Building TRUST

After half a century, Tangletown church coalition is still asking, ‘What’s the need, and how can we help?’

“Everyone has to examine, has to do a deep dive and discern: How can I be an agent of change?” says Rev. Toya Richards, TRUST executive director. Photo by Isaiah Rustad

Throughout a 30-year career in journalism and communications, Rev. Toya Richards documented people of faith tackling challenges around the world. She wrote about a Congolese pastor braving death threats to promote peace in 2013. She wrote about church groups restoring water service in Lebanon following a cease-fire in 2006. She directed a 2017 documentary about migrants from Central America seeking asylum and the interfaith groups trying to help them. 

Now it’s her turn to be the changemaker in the news.

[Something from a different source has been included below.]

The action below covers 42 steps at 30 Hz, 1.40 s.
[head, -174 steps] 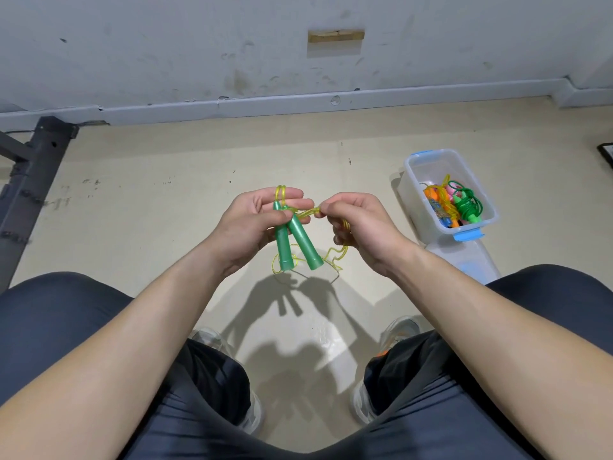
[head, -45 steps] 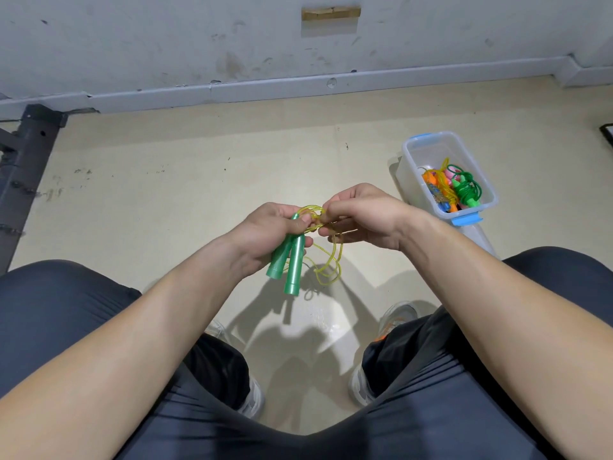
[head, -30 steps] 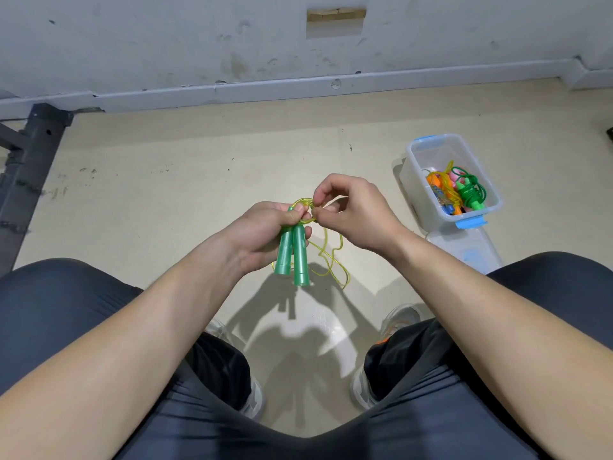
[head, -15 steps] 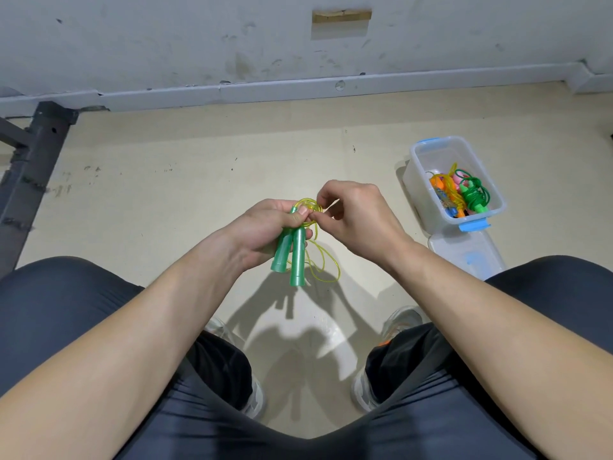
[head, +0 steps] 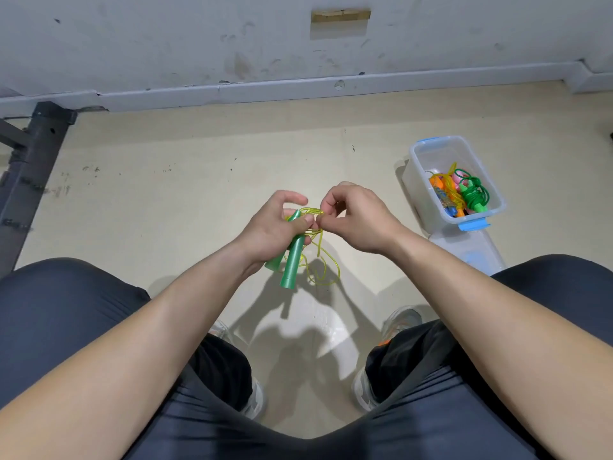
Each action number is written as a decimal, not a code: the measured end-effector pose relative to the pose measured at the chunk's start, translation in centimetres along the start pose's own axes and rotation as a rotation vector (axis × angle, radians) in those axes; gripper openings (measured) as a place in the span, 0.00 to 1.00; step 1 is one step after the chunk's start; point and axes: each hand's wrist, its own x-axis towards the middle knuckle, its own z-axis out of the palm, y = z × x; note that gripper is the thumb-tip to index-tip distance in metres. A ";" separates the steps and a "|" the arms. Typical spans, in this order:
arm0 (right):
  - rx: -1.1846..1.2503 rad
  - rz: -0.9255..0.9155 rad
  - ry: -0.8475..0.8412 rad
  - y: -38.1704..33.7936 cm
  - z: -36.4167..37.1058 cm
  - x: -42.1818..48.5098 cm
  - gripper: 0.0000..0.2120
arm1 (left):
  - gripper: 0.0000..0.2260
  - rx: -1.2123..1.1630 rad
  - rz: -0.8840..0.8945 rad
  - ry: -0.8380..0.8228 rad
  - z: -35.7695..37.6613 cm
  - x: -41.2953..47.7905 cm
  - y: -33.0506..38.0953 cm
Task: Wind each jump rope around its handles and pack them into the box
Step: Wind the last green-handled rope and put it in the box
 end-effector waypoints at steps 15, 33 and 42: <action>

Richards is the new executive director of TRUST, a nonprofit coalition of 20 South Minneapolis churches from nine denominations that pool resources to support work they couldn’t do on their own. 

“All the work that I do is about justice. It all intersects,” Richards said. “It’s all about bringing light to the dark spaces of the world.”

Based in Tangletown, TRUST is marking its 50th anniversary and reimagining how to operate in a pandemic. Staff and volunteers are delivering frozen meals every week, starting a buddy system to check in with people living alone and relaunching an in-person grief group this fall. 

“The beauty of TRUST, which is why they came together, is the congregations realized they were stronger together,” Richards said. 

50 years of help

Former TRUST executive director Nancy Biele was a founder of the Sexual Violence Center and a state violence prevention planner. She was looking for a quieter position when she answered a newspaper job ad to become TRUST’s director, a position she held for 19 years.

“We were the good deed doers,” she said. “What’s the need, and how can we help?”

When TRUST was founded in 1970, residents were concerned about the construction of I-35W after seeing the impact to the Rondo neighborhood, Biele said.

“Everything they were afraid of happening did,” she said. “There was a racial barrier set, which also meant there was an economic barrier. We had churches on both sides.”

Realizing some residents didn’t have access to food, eight churches banded together and asked a nursing home to make a few extra meals, three years before the formal Meals on Wheels program existed and TRUST took on its local operation. The coalition also started the city’s first daycare for sick children, designed for women who couldn’t afford to take a day off when their kids were ill. 

A mental health clinic operated at Judson Church until 2010. When Mayflower Church faced opposition to an affordable housing partnership at 54th & Stevens, the TRUST board mobilized in support of the project. 

Today, volunteers build affordable housing and help the homebound buy groceries or hire people for lawn care. The parish nurse is currently preparing flu shot clinics. 

During the last recession, some ministers worried that half the calls they received were from people asking for financial aid, and they didn’t have any money set aside for them. Bethlehem Lutheran and Judson Baptist created Starfish Network to vet requests for aid. 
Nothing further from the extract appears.